Introduction to the statistical analysis of genome-wide association studies
Attendance dates:July 2021: 05, 06, 07, 08, 09
Time commitment: 5 days
- Inga Prokopenko
- Course leader
This course will enable human geneticists to analyse their large-scale genetic data using standard analytical approaches and freely available software tools. It will cover statistical backgrounds for association studies; a primer on scripting in the most frequently used computational environments, design and analysis of such studies, interpretation of the results.
Who is this course for?
This course is for geneticists facing the need to analyse from small to large-scale human genotyping data in relation to their effect on common human traits and diseases.
Scientists and students in training aiming to undertake SNP-based association analyses, genome-wide association studies and their meta-analyses.

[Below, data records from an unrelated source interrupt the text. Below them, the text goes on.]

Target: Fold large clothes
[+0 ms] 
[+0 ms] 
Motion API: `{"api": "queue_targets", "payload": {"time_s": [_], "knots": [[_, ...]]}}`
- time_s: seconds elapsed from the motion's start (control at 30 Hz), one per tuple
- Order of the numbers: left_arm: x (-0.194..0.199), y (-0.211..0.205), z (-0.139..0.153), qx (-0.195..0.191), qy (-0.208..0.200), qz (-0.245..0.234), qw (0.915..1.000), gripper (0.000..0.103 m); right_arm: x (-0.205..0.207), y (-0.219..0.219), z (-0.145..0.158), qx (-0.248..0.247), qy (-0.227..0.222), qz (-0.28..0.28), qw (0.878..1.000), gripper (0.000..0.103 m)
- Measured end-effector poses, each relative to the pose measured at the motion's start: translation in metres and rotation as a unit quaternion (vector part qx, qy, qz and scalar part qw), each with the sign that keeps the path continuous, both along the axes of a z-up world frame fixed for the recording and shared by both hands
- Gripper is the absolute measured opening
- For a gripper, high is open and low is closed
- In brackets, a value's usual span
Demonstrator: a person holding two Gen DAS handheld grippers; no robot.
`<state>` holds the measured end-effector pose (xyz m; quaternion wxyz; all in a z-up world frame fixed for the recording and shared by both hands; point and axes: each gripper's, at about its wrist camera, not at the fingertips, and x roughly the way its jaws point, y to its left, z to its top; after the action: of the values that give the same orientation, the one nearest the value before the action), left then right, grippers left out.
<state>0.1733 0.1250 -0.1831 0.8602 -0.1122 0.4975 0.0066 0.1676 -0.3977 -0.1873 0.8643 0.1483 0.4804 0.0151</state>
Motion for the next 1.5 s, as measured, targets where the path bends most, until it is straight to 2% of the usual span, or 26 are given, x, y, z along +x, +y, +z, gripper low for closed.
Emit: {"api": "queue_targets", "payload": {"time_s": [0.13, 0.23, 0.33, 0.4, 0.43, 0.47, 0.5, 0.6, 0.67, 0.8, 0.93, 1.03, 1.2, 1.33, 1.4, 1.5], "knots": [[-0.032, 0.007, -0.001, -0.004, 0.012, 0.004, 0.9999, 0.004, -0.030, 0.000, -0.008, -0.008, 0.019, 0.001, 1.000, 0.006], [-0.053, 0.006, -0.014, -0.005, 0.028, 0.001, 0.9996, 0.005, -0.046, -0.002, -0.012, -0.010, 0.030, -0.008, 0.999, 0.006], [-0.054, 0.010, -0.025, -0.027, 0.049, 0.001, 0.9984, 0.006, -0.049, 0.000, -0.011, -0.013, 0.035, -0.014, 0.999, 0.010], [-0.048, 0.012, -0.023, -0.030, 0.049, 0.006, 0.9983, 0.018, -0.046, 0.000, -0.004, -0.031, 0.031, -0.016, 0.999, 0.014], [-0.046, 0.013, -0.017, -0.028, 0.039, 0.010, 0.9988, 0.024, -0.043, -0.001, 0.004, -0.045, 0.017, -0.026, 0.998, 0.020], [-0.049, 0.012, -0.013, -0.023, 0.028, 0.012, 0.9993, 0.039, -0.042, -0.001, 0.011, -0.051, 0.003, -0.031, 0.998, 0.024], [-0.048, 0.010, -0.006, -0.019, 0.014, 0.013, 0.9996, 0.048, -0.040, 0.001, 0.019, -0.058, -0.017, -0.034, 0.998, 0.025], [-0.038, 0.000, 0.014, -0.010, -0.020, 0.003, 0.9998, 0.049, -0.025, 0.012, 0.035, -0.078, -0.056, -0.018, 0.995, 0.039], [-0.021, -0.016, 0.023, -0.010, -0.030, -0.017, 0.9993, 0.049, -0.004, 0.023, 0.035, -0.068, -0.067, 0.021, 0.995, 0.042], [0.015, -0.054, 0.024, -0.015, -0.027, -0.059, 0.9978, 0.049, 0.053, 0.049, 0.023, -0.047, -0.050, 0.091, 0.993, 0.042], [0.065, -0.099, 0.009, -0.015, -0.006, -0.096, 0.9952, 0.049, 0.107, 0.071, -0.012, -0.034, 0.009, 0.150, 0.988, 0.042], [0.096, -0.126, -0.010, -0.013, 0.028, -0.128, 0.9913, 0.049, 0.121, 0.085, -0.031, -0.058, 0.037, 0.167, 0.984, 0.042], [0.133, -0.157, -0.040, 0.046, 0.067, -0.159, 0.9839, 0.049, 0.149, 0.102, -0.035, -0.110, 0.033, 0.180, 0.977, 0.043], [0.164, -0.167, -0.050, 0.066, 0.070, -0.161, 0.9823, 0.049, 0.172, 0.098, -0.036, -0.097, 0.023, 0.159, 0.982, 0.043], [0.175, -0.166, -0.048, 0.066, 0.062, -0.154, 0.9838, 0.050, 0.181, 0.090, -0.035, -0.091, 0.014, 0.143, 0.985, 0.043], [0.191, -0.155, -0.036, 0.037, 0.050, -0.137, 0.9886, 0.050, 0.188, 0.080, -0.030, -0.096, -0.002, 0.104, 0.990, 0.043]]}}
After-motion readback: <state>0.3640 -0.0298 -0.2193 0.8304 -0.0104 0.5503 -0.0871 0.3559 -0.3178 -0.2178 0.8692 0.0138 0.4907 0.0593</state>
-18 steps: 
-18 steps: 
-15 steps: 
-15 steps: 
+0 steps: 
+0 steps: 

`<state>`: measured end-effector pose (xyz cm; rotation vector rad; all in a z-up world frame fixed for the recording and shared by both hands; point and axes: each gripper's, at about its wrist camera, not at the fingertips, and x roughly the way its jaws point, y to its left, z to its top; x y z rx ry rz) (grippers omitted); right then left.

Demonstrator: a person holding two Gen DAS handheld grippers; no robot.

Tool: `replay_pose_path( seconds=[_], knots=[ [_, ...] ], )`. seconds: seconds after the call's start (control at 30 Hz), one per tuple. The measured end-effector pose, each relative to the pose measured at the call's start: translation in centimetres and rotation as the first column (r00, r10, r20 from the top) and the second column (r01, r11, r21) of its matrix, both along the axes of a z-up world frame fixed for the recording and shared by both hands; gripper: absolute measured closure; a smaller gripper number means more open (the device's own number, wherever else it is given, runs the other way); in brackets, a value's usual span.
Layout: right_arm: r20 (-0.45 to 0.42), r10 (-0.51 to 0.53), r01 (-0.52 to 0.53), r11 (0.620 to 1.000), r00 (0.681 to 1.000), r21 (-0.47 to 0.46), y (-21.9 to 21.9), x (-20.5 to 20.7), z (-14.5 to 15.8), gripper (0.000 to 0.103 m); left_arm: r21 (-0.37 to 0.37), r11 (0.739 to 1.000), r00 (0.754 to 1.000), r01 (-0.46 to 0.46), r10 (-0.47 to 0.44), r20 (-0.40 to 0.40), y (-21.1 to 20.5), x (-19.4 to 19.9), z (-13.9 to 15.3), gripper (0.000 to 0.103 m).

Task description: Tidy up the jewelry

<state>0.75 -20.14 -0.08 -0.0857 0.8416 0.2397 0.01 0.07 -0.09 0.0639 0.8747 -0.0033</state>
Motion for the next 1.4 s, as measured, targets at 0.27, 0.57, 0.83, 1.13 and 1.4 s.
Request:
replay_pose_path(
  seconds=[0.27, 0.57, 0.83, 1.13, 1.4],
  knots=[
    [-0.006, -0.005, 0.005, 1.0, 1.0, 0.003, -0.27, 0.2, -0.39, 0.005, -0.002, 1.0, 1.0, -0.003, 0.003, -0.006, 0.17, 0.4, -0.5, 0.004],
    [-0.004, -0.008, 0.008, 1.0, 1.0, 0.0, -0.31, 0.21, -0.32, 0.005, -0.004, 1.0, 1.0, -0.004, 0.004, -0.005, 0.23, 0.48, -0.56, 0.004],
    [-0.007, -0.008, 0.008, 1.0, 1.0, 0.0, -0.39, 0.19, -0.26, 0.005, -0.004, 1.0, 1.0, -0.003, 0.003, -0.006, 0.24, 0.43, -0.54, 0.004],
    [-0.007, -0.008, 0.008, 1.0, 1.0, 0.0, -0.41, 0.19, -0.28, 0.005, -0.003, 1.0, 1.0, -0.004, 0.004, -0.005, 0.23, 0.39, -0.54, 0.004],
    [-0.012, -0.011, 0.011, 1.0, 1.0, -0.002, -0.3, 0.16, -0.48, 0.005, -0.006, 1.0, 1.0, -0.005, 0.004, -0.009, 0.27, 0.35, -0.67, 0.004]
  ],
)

Researchers willing to understand better the statistical approaches and analytical procedures for the genetic association studies.
On successful completion of this course, you will be able to:
- Undertake quality control, imputation and analysis of genome-wide data using standard statistical approaches and software tools
- Complete meta-analysis of genome-wide association studies and analysis of rare variants
- Evaluate critically the results of association analysis and visualise them
- Understand the study design and findings for publications in peer-reviewed journals.
Three guest lectures will be given by renowned scientists in the field of human genetics.
Indicative content includes, some or all of the following topics:
- Introduction to statistics for geneticists
- Introduction to Linux and R
- Genome-wide association studies (GWAS)
- Quality Control (QC) for GWAS
- Association analysis
- Population structure
- Imputation of GWAS
- Meta-analysis of GWAS
- Analysis of rare variants
- Genetic risk scores
- Mendelian randomisation.
The final programme and timings will be given to applicants prior to the course starting.
Take a look at our example timetable (PDF) to get an idea of timings and the structure of the week.
Introduction to statistics for geneticists - Prof Inga Prokopenko and Dr Marika Kaakinen
Basics of probability theory, binomial and normal distribution, polygenic inheritance and complex traits, allele frequencies in population, Hardy-Weinberg equilibrium.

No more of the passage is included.